No donation is too small. If every visitor before 31 December gives just £1, it will have a significant impact on BAILII's ability to continue providing free access to the law.
Thank you very much for your support!



BAILII [Home] [Databases] [World Law] [Multidatabase Search] [Help] [Feedback]

United Kingdom Immigration and Asylum (AIT/IAC) Unreported Judgments


You are here: BAILII >> Databases >> United Kingdom Immigration and Asylum (AIT/IAC) Unreported Judgments >> AA081332013 [2014] UKAITUR AA081332013 (21 February 2014)
URL: http://www.bailii.org/uk/cases/UKAITUR/2014/AA081332013.html
Cite as: [2014] UKAITUR AA081332013, [2014] UKAITUR AA81332013

[New search] [Printable PDF version] [Help]


     

    Upper Tribunal

    (Immigration and Asylum Chamber) Appeal Number: AA/08133/2013

     

     

    THE IMMIGRATION ACTS

     

     

    Heard at Bradford

    Determination Promulgated

    On 21 January 2014

     

     

    …………………………………

     

     

    Before

     

    UPPER TRIBUNAL JUDGE CLIVE LANE

     

    Between

     

    Manaf Omar Abdulrahman Al-Mansab

    Appellant

     

    and

     

    THE SECRETARY OF STATE FOR THE HOME DEPARTMENT

    Respondent

     

     

    Representation:

     

    For the Appellant: Mr A Siddique, Parker Rhodes Hickmotts, solicitors

    For the Respondent: Ms R Pettersen, a Senior Home Office Presenting Officer

     

     

    DETERMINATION AND REASONS

     

    1.             The appellant, Manaf Omar Abdulrahman Al-Mansab, was born on 26 June 1983 and is a citizen of Yemen. He had appealed against decision of the respondent dated 9 August 2013 to refuse to grant him asylum and to remove him from the United Kingdom by way of directions under paragraph 10A of Schedule 2 of the Immigration Act 1971. The First-tier Tribunal (Judge Sarsfield) in a determination promulgated 3 October 2013, dismissed the appeal. The appellant now appeals, with permission, to the Upper Tribunal.

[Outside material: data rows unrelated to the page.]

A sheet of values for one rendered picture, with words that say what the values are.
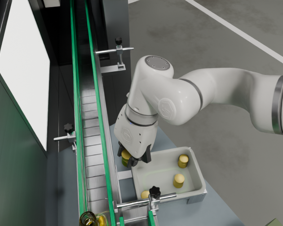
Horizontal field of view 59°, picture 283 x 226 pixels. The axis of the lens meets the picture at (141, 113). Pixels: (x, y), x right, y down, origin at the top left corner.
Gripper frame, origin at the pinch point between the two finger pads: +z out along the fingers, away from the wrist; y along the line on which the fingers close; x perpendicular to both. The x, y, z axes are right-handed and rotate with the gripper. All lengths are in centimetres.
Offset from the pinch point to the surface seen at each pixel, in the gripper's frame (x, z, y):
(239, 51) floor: 211, 49, -71
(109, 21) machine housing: 37, -3, -64
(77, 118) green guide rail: -1.1, 7.2, -23.7
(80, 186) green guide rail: -11.6, 9.7, -3.1
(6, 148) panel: -26.5, -12.7, -5.9
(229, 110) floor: 145, 67, -28
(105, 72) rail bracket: 26, 11, -47
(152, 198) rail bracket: 0.3, 5.2, 11.6
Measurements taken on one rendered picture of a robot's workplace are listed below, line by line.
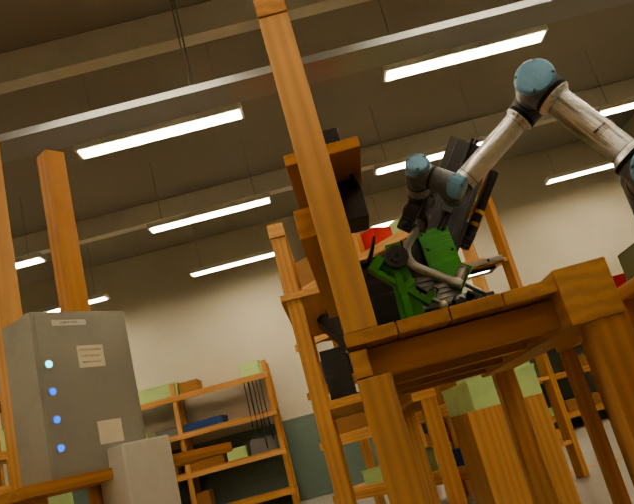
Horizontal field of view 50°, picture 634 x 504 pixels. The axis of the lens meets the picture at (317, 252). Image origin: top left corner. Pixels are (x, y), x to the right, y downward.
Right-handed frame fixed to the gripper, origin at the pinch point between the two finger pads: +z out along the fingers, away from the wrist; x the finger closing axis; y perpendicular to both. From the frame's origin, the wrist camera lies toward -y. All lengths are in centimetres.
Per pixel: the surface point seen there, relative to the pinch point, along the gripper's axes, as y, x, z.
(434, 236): 6.7, -3.4, 11.2
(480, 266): 10.1, -20.5, 23.9
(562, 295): -23, -55, -40
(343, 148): -0.6, 25.5, -30.6
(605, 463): -24, -87, 55
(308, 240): -39, 12, -38
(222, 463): -52, 324, 809
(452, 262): 0.2, -13.9, 11.5
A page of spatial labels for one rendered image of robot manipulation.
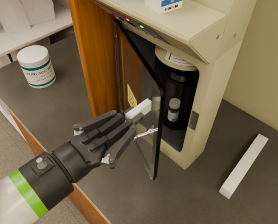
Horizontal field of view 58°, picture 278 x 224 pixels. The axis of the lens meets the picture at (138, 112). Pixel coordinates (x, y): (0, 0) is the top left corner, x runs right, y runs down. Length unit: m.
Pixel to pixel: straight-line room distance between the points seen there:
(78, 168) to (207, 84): 0.34
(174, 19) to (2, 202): 0.40
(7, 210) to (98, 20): 0.54
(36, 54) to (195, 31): 0.86
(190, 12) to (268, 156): 0.69
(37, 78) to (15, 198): 0.82
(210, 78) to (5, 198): 0.46
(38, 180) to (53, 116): 0.67
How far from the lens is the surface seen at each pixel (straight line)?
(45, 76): 1.20
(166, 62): 0.68
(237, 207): 0.90
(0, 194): 0.45
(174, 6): 0.50
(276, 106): 1.11
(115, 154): 0.48
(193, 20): 0.47
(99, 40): 0.80
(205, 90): 0.61
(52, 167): 0.45
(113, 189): 0.87
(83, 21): 0.74
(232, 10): 0.51
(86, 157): 0.49
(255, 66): 1.06
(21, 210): 0.45
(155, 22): 0.46
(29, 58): 1.18
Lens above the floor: 1.73
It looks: 48 degrees down
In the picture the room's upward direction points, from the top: straight up
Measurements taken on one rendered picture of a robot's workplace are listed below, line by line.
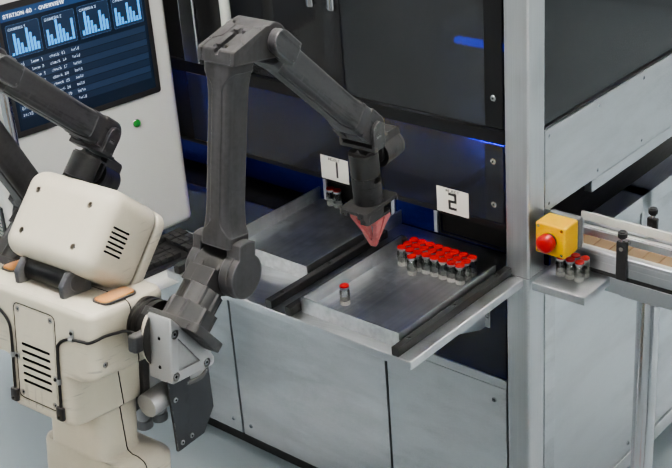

    2.             The first ground of appeal concerns errors allegedly made by the judge in his analysis of the evidence. First, at [14], the judge found that there was “no evidence relating to the 16FM (16 February Movement) other than a letter (post).” The appellant claimed to be a member of the 16FM group, an opposition political party in South Yemen. As the appellant’s grounds point out, the judge’s finding that there was “no evidence” relating to the group was not accurate; the judge had before him an internet news article (with translation) in the respondent’s bundle of documents which clearly refers the group.

    3.             Further, at [17], the judge made a number of detailed findings some of which (it is not disputed) were factually inaccurate. The judge refers to a letter from a lawyer who has visited the appellant in detention. Mention is made in the letter of two other individuals seeking to visit the appellant (“activists”), the judge recorded that there was “no evidence to support the claim that [those individuals] were activists and the appellant only ever mentioned a visit by a lawyer, not anyone else so this contradicts his own evidence.” As the grounds point out, there was no inconsistency in the appellant’s own evidence because the lawyer had explained in his letter that the activists/human rights observers had not been allowed into prison to speak with the appellant although they had attempted to enter the prison. It was not surprising, therefore, that the appellant himself, having received only a visit from the lawyer and not the activists/human rights observers, should only mention the lawyer.

    4.             In the same paragraph, the judge refers again to the lawyer’s letter and noted that the letter “refers to questioning [paragraph 5] that the appellant has never mentioned.” Again, that finding was not factually accurate; at [19] of his own witness statement, the appellant referred to the questioning.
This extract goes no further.